**Records for processing:**

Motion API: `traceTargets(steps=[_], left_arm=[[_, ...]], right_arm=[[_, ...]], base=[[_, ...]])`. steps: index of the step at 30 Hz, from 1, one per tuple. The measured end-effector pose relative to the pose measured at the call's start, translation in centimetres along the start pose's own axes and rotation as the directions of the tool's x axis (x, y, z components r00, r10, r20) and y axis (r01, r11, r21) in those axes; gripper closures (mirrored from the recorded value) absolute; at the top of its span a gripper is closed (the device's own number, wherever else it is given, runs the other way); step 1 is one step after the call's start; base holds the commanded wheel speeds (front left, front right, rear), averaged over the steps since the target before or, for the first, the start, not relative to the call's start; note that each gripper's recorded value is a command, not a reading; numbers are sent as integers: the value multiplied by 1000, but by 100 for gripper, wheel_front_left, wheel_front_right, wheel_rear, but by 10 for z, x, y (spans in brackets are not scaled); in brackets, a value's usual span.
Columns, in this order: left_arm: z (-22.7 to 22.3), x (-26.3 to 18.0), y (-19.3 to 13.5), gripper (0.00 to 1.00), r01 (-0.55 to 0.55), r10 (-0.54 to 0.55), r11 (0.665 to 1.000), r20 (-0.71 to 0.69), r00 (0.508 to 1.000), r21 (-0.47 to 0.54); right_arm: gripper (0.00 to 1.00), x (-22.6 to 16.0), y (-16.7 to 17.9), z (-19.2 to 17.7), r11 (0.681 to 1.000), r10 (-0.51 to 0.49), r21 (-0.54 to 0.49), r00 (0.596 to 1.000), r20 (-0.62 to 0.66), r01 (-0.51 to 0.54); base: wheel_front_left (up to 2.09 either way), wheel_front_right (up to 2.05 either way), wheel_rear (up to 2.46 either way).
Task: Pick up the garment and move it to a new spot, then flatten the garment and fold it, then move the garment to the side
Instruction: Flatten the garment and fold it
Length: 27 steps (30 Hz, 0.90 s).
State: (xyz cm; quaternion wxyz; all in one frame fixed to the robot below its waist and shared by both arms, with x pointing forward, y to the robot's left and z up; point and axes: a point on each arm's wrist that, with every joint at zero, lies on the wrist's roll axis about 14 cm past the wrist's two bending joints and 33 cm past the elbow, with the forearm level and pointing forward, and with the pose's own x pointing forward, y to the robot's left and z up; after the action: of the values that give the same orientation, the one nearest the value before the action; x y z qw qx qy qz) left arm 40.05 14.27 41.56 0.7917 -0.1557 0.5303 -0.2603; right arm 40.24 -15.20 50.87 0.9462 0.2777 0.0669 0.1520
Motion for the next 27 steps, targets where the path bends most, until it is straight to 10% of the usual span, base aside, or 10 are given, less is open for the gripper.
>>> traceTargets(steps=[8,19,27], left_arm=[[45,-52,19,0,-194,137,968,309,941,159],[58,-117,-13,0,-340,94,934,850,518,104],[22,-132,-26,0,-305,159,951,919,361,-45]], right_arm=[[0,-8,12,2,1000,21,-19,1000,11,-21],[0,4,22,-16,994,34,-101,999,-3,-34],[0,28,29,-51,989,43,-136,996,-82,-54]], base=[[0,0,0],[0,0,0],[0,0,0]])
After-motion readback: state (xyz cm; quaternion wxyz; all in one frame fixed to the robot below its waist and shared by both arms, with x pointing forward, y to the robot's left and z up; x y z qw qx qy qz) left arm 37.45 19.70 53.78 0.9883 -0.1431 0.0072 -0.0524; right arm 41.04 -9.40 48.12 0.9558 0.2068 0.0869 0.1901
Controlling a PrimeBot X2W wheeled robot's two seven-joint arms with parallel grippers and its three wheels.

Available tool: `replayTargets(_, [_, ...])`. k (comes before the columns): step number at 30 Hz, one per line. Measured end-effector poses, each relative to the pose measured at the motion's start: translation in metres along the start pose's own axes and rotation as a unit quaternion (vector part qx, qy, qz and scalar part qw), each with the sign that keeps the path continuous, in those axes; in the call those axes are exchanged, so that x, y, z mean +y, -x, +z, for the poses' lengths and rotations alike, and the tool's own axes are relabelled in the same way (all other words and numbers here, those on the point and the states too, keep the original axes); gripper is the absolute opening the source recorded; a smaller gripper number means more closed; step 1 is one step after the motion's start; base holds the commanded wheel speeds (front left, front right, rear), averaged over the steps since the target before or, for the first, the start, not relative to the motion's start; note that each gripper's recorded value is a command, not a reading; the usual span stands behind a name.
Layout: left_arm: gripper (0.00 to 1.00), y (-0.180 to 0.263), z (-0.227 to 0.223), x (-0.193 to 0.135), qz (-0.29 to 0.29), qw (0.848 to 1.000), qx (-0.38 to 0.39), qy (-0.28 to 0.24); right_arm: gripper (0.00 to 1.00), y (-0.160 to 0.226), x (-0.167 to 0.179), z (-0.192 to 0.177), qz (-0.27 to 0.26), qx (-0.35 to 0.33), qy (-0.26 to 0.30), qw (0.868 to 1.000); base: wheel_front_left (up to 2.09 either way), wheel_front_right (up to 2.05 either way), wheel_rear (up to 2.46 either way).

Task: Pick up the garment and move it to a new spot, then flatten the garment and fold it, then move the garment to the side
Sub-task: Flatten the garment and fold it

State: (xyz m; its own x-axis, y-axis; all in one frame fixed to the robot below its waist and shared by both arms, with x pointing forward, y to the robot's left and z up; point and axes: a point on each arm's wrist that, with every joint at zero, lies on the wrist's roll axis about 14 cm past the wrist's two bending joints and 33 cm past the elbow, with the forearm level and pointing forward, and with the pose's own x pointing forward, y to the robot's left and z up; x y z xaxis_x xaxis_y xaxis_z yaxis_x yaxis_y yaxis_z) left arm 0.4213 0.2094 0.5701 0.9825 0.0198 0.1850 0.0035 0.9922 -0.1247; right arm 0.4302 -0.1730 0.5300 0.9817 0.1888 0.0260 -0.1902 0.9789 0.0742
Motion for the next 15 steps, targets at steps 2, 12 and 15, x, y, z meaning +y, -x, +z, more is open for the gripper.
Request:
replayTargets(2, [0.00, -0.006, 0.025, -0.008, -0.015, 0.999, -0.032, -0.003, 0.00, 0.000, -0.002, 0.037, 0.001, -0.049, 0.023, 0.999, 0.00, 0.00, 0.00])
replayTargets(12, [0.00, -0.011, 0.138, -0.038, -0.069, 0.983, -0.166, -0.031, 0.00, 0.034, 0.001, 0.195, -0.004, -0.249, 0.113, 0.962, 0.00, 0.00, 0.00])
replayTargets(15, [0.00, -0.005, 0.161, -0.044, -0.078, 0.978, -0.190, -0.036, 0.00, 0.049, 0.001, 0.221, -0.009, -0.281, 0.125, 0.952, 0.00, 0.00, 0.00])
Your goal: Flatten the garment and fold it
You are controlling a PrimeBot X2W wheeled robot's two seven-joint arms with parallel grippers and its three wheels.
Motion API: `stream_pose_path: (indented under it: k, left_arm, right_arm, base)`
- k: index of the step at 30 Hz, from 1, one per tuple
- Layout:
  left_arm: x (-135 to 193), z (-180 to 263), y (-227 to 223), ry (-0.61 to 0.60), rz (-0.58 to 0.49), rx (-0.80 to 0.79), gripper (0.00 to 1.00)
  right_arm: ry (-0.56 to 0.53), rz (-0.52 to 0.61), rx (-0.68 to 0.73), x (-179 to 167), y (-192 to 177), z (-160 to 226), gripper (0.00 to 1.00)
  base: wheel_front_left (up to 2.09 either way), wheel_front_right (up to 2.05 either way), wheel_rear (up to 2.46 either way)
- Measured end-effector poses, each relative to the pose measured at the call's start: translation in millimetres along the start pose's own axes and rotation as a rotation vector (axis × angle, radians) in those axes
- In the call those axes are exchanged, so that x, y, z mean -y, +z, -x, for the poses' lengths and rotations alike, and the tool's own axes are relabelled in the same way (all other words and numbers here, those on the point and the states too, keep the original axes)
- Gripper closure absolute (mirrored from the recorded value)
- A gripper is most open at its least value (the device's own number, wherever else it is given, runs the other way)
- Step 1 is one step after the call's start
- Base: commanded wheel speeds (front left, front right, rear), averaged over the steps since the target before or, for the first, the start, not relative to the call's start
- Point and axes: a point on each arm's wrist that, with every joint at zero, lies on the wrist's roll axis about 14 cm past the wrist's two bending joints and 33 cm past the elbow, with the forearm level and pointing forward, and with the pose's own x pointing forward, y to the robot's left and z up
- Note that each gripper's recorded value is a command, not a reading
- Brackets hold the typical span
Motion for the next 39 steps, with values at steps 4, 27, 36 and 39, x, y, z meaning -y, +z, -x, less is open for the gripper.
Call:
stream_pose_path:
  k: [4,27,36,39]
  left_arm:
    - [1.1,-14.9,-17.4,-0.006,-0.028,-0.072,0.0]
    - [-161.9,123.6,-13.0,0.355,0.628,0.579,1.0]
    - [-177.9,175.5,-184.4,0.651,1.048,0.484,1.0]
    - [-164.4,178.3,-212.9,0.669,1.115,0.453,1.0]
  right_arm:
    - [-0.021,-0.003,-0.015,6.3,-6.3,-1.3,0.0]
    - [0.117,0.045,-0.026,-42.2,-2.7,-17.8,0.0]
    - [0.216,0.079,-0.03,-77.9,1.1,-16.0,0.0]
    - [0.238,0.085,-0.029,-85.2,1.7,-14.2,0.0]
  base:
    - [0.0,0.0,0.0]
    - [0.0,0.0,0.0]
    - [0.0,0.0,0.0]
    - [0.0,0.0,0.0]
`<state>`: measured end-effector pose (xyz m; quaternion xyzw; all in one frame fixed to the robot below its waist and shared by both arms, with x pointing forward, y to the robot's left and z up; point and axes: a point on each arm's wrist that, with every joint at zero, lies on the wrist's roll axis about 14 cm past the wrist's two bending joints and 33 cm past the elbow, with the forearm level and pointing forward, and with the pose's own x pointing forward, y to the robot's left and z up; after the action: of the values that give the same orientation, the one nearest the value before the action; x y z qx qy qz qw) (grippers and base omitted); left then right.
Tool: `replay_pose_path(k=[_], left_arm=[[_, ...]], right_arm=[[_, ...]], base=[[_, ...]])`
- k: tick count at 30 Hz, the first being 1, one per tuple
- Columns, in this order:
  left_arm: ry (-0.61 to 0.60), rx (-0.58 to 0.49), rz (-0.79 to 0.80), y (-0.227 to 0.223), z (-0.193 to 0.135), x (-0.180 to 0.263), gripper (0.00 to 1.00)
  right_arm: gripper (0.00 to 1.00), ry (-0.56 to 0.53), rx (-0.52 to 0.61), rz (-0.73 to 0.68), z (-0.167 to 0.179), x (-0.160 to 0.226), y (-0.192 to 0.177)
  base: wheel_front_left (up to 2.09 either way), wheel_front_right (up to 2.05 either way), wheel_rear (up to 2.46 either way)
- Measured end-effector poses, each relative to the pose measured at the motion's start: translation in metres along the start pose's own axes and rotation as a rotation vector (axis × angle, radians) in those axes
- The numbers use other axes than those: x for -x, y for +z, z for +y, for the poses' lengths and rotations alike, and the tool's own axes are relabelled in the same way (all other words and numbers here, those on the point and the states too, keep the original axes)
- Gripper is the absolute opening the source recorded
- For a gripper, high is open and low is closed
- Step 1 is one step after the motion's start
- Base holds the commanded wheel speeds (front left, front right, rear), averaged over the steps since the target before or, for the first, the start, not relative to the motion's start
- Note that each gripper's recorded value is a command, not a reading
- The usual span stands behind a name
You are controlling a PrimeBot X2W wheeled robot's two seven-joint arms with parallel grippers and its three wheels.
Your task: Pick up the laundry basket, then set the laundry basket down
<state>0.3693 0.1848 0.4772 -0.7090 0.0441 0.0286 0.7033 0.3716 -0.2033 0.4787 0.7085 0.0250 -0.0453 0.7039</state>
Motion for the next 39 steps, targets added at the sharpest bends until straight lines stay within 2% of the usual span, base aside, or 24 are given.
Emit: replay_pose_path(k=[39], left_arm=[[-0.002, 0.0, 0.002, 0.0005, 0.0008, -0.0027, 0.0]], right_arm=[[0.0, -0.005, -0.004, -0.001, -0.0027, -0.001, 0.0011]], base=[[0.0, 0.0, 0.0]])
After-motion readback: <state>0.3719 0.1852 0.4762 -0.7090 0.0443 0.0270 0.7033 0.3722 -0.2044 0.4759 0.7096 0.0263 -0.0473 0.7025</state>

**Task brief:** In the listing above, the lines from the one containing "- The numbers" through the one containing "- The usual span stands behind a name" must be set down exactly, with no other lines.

**Result of this exercise:**
- The numbers use other axes than those: x for -x, y for +z, z for +y, for the poses' lengths and rotations alike, and the tool's own axes are relabelled in the same way (all other words and numbers here, those on the point and the states too, keep the original axes)
- Gripper is the absolute opening the source recorded
- For a gripper, high is open and low is closed
- Step 1 is one step after the motion's start
- Base holds the commanded wheel speeds (front left, front right, rear), averaged over the steps since the target before or, for the first, the start, not relative to the motion's start
- Note that each gripper's recorded value is a command, not a reading
- The usual span stands behind a name

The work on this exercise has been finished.